[Your assignment]
Among the entries below, find the line with "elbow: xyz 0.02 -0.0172", then quote it and each following line up to and including the line with "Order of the", and nothing else.
##### Data supplied #####
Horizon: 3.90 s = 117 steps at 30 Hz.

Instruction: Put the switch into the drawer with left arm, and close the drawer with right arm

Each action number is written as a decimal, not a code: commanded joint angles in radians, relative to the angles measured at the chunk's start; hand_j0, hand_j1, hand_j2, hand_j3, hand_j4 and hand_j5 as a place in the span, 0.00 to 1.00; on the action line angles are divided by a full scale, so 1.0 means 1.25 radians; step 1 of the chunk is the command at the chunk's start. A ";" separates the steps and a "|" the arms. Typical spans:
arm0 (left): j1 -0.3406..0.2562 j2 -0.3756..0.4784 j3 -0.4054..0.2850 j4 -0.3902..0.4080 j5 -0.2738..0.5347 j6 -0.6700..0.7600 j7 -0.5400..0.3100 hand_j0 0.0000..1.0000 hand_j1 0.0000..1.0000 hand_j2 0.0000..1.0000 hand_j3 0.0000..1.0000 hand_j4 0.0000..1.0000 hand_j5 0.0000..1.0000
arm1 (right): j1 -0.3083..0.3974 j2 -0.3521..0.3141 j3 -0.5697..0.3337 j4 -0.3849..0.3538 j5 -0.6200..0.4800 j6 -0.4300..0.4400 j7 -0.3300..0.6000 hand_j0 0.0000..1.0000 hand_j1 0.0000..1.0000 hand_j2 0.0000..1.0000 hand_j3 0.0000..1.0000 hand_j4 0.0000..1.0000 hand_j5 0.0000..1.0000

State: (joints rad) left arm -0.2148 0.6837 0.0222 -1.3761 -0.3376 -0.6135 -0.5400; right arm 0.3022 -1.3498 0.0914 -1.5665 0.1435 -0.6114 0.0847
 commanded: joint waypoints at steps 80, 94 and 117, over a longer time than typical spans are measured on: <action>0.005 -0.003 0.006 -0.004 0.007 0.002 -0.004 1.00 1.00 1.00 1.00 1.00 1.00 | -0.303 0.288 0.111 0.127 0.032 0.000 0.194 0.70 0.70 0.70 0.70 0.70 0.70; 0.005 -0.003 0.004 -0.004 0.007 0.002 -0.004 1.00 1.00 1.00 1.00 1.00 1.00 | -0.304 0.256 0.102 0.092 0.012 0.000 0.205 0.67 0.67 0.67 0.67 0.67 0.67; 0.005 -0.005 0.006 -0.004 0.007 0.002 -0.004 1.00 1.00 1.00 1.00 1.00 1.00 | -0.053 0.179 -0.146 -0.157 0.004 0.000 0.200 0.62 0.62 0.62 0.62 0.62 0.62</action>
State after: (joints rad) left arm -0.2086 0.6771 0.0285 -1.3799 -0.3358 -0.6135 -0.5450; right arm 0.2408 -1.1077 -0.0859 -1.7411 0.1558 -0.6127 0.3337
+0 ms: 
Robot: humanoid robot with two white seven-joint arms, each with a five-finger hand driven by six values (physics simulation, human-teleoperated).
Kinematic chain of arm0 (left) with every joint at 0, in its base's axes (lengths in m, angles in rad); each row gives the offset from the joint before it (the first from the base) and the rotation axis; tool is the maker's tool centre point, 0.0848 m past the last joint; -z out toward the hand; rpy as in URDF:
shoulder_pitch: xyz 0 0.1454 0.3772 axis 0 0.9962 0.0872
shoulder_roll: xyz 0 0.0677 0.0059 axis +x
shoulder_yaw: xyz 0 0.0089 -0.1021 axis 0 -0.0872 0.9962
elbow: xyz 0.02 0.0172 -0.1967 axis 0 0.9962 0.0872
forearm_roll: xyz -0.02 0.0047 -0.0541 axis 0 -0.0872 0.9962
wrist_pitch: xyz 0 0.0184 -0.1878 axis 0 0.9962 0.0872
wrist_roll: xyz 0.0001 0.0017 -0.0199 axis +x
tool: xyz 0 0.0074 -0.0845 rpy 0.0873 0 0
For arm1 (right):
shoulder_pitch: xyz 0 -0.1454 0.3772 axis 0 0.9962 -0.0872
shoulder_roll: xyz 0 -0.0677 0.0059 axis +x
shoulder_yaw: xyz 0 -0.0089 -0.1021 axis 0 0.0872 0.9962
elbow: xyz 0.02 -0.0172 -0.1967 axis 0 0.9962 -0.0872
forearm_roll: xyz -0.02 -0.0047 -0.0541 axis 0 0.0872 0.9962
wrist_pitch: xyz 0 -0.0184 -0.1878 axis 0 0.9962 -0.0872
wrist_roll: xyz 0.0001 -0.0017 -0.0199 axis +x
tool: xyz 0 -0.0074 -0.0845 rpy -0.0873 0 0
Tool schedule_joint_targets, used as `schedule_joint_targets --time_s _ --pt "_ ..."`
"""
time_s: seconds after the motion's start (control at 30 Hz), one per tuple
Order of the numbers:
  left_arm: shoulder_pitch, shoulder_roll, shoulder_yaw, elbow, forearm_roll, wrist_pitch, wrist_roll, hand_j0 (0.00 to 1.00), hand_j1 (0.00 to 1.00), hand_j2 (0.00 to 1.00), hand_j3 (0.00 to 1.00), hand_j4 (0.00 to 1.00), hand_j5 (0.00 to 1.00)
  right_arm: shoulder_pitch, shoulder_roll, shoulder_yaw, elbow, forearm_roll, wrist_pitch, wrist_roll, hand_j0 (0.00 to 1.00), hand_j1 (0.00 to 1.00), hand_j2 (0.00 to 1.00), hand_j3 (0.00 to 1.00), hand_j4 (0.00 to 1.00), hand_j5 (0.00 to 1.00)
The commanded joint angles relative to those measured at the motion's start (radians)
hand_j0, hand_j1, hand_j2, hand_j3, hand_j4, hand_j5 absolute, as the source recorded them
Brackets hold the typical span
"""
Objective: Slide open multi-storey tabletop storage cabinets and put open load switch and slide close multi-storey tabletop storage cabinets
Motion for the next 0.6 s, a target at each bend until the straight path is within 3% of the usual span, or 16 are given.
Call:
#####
[Response]
elbow: xyz 0.02 -0.0172 -0.1967 axis 0 0.9962 -0.0872
forearm_roll: xyz -0.02 -0.0047 -0.0541 axis 0 0.0872 0.9962
wrist_pitch: xyz 0 -0.0184 -0.1878 axis 0 0.9962 -0.0872
wrist_roll: xyz 0.0001 -0.0017 -0.0199 axis +x
tool: xyz 0 -0.0074 -0.0845 rpy -0.0873 0 0
Tool schedule_joint_targets, used as `schedule_joint_targets --time_s _ --pt "_ ..."`
"""
time_s: seconds after the motion's start (control at 30 Hz), one per tuple
Order of the numbers:

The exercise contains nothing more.